--- START ---

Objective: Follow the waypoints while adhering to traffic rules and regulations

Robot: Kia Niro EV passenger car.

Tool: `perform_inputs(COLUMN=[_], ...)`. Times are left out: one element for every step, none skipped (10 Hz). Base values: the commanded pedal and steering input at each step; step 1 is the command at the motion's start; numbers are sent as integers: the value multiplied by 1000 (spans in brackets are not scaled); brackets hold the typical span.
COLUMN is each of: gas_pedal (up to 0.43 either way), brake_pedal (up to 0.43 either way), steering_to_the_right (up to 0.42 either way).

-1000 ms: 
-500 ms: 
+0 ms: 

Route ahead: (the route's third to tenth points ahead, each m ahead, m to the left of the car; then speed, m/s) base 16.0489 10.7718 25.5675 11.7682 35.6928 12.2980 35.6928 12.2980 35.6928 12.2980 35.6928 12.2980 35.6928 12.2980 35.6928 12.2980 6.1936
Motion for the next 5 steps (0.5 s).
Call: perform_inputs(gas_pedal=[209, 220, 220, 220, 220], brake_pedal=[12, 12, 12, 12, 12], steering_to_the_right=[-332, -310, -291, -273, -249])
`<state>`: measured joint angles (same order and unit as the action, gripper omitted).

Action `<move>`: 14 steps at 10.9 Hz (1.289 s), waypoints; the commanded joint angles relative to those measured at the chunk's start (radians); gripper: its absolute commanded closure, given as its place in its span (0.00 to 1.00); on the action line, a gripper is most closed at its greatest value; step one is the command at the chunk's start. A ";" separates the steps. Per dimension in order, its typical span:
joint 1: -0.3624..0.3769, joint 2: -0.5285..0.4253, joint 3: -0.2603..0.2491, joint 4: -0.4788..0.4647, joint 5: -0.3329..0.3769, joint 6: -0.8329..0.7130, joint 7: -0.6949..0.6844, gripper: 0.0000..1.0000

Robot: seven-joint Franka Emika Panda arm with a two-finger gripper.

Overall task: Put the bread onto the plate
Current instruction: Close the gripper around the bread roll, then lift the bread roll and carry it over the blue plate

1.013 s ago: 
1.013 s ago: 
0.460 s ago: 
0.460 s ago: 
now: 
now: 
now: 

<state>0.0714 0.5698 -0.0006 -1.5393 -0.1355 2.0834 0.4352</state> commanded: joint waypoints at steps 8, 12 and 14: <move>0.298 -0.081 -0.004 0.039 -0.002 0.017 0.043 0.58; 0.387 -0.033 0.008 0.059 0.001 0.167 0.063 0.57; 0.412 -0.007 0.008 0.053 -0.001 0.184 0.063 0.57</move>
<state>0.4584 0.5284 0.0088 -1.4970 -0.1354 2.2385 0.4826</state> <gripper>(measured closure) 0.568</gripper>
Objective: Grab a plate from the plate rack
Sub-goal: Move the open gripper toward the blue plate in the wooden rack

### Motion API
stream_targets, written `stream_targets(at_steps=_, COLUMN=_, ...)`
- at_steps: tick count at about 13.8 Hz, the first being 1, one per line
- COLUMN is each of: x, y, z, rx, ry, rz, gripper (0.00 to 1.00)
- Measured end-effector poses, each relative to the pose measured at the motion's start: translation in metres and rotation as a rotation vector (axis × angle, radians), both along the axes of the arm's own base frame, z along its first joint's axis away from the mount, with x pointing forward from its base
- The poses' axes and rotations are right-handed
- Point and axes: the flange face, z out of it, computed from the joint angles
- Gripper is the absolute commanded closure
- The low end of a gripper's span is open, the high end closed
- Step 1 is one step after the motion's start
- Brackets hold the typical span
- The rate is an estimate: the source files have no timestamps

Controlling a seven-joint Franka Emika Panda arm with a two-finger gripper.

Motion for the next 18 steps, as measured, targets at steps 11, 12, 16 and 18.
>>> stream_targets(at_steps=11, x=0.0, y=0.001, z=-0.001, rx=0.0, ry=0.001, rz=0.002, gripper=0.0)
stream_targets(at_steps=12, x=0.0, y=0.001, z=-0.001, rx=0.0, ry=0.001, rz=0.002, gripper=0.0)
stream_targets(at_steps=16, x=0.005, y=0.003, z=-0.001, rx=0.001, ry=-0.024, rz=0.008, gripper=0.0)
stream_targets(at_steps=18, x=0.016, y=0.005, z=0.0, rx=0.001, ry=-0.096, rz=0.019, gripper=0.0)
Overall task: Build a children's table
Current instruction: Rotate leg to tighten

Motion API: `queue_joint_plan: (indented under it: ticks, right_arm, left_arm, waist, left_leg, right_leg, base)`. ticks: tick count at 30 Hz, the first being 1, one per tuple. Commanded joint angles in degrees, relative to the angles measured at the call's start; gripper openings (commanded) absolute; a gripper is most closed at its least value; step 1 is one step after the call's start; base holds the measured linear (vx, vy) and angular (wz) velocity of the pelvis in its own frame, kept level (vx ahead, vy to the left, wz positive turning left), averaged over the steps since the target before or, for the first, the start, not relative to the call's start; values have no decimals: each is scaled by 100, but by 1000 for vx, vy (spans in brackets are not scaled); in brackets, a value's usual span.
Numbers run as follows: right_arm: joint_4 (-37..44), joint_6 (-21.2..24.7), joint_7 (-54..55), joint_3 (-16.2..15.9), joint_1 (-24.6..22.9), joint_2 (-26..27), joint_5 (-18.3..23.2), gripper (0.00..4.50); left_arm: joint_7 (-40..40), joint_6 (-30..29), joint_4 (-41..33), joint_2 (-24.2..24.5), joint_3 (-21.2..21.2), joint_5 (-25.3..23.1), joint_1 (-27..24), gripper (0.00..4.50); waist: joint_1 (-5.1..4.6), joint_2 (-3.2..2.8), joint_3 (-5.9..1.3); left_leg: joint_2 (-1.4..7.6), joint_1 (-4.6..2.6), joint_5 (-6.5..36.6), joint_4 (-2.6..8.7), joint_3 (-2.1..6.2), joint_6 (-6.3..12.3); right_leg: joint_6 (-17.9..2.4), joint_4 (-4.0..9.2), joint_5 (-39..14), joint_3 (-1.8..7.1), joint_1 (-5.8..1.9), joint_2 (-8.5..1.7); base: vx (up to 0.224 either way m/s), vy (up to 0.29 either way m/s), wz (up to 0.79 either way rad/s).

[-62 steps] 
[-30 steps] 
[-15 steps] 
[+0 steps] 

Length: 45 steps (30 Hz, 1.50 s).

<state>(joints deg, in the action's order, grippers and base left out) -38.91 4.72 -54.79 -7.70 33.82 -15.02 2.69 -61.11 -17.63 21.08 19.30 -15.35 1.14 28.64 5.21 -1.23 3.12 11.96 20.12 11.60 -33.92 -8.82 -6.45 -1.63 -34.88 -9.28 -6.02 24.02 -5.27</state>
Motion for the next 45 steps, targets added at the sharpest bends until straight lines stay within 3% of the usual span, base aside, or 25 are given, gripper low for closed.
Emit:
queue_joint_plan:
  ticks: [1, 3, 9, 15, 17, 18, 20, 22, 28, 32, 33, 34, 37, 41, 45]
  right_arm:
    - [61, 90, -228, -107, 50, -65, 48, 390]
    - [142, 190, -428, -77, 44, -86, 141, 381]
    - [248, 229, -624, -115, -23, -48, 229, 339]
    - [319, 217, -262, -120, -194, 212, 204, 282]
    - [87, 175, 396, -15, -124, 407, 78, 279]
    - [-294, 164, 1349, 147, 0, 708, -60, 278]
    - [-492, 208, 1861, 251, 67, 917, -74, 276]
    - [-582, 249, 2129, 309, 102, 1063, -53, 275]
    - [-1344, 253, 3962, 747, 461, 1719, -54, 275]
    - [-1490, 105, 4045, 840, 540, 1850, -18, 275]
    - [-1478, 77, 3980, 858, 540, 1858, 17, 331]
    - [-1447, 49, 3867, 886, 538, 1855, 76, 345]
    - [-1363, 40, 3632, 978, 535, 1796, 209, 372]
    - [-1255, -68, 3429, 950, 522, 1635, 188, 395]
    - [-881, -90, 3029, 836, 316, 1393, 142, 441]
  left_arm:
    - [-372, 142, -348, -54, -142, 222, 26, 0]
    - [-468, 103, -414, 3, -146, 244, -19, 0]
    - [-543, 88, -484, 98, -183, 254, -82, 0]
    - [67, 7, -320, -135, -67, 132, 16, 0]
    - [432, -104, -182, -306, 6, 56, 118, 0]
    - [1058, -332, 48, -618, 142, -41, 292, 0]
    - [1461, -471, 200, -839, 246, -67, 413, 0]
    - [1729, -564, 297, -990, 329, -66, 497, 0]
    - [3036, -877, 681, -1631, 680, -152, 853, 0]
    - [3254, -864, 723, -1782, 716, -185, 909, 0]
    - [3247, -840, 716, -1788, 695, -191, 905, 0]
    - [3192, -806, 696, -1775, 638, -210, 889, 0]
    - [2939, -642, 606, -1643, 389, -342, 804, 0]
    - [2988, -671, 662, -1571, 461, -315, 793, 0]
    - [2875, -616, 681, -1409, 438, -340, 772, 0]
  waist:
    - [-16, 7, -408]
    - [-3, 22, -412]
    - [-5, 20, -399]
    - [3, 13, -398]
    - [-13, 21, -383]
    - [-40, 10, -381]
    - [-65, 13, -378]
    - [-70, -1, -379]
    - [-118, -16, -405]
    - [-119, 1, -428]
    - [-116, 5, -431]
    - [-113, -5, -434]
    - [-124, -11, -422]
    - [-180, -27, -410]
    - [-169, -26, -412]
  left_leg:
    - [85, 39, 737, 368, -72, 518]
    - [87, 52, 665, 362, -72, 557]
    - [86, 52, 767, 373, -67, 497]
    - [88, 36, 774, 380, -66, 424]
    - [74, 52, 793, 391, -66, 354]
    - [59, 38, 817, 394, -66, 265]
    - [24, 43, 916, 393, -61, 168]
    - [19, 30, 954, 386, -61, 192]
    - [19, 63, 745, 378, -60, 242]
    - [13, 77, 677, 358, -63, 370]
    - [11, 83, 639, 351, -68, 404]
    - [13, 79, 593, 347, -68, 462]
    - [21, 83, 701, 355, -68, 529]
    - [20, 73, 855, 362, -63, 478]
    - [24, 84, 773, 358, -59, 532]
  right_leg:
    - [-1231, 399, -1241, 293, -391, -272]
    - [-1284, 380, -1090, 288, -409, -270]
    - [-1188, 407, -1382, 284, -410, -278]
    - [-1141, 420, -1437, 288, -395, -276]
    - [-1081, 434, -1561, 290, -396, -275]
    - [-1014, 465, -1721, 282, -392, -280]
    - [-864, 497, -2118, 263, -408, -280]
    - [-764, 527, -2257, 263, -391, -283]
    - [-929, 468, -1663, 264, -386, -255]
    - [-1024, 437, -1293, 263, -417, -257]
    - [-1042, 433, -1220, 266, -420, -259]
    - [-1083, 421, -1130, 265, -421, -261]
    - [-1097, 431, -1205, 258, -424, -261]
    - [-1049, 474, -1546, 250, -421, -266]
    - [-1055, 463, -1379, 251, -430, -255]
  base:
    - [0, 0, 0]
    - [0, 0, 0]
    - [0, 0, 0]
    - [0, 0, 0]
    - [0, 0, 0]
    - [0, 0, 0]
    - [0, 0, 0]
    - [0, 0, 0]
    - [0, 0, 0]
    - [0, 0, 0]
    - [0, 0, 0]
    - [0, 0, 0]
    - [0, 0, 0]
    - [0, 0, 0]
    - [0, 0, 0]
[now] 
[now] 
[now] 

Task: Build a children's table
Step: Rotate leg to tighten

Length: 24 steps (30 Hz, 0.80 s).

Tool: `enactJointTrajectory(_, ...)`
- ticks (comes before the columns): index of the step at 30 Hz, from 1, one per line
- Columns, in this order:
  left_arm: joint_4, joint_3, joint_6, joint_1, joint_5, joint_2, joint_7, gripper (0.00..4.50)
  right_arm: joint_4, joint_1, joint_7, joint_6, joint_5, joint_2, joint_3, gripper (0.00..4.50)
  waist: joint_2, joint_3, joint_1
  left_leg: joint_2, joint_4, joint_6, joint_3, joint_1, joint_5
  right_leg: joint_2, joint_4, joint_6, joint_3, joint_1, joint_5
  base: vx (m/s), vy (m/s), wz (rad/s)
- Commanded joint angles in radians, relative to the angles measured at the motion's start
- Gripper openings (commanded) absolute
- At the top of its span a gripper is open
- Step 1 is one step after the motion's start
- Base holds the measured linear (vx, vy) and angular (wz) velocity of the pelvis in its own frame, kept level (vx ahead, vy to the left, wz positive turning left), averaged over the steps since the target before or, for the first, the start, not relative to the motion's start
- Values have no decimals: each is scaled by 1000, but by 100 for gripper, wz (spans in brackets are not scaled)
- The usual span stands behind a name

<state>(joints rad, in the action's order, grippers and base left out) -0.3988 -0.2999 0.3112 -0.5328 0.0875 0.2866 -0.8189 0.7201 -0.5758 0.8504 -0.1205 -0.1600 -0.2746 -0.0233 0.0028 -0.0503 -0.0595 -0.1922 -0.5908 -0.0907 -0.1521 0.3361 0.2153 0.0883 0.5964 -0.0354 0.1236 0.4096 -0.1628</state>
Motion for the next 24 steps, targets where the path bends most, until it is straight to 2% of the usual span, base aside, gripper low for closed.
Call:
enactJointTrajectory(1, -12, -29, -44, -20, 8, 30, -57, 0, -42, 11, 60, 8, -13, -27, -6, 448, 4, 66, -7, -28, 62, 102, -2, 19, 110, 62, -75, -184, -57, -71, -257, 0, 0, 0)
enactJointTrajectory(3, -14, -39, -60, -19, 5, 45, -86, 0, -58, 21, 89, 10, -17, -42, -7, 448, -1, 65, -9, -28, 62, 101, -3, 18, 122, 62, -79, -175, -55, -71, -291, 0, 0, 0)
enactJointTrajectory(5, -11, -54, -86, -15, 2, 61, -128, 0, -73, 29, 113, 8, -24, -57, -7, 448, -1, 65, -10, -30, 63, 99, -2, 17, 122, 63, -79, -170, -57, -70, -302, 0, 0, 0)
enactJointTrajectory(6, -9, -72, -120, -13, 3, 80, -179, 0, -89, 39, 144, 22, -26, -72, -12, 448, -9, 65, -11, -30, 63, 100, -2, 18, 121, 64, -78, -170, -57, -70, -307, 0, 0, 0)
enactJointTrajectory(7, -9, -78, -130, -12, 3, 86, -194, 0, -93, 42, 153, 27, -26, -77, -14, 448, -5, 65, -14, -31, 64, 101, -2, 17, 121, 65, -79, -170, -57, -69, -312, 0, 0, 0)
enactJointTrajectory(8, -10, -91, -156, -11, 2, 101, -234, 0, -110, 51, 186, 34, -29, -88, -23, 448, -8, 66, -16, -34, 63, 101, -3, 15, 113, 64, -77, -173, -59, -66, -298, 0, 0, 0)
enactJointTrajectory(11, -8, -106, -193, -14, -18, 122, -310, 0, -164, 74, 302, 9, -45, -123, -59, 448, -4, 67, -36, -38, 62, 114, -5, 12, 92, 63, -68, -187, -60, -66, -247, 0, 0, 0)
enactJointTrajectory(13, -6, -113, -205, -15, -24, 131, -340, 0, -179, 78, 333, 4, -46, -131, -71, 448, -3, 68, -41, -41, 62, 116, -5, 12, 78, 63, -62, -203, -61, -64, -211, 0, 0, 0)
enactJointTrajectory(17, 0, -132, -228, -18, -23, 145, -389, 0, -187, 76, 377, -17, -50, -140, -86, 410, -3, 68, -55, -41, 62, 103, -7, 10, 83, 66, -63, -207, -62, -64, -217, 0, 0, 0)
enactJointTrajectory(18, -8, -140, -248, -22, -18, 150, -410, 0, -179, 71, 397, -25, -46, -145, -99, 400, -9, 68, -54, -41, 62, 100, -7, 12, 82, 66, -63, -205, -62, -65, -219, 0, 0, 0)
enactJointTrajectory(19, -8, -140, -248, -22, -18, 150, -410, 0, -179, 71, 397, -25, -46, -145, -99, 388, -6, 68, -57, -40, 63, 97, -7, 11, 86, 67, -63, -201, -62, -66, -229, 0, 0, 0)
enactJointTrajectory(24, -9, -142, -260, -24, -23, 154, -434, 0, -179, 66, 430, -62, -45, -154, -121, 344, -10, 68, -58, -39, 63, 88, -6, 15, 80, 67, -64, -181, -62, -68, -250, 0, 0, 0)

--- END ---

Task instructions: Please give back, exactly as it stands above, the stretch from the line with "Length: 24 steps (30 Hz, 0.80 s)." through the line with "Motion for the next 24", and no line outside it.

Output for this exercise:
Length: 24 steps (30 Hz, 0.80 s).

Tool: `enactJointTrajectory(_, ...)`
- ticks (comes before the columns): index of the step at 30 Hz, from 1, one per line
- Columns, in this order:
  left_arm: joint_4, joint_3, joint_6, joint_1, joint_5, joint_2, joint_7, gripper (0.00..4.50)
  right_arm: joint_4, joint_1, joint_7, joint_6, joint_5, joint_2, joint_3, gripper (0.00..4.50)
  waist: joint_2, joint_3, joint_1
  left_leg: joint_2, joint_4, joint_6, joint_3, joint_1, joint_5
  right_leg: joint_2, joint_4, joint_6, joint_3, joint_1, joint_5
  base: vx (m/s), vy (m/s), wz (rad/s)
- Commanded joint angles in radians, relative to the angles measured at the motion's start
- Gripper openings (commanded) absolute
- At the top of its span a gripper is open
- Step 1 is one step after the motion's start
- Base holds the measured linear (vx, vy) and angular (wz) velocity of the pelvis in its own frame, kept level (vx ahead, vy to the left, wz positive turning left), averaged over the steps since the target before or, for the first, the start, not relative to the motion's start
- Values have no decimals: each is scaled by 1000, but by 100 for gripper, wz (spans in brackets are not scaled)
- The usual span stands behind a name

<state>(joints rad, in the action's order, grippers and base left out) -0.3988 -0.2999 0.3112 -0.5328 0.0875 0.2866 -0.8189 0.7201 -0.5758 0.8504 -0.1205 -0.1600 -0.2746 -0.0233 0.0028 -0.0503 -0.0595 -0.1922 -0.5908 -0.0907 -0.1521 0.3361 0.2153 0.0883 0.5964 -0.0354 0.1236 0.4096 -0.1628</state>
Motion for the next 24 steps, targets where the path bends most, until it is straight to 2% of the usual span, base aside, gripper low for closed.

This answer requires nothing else.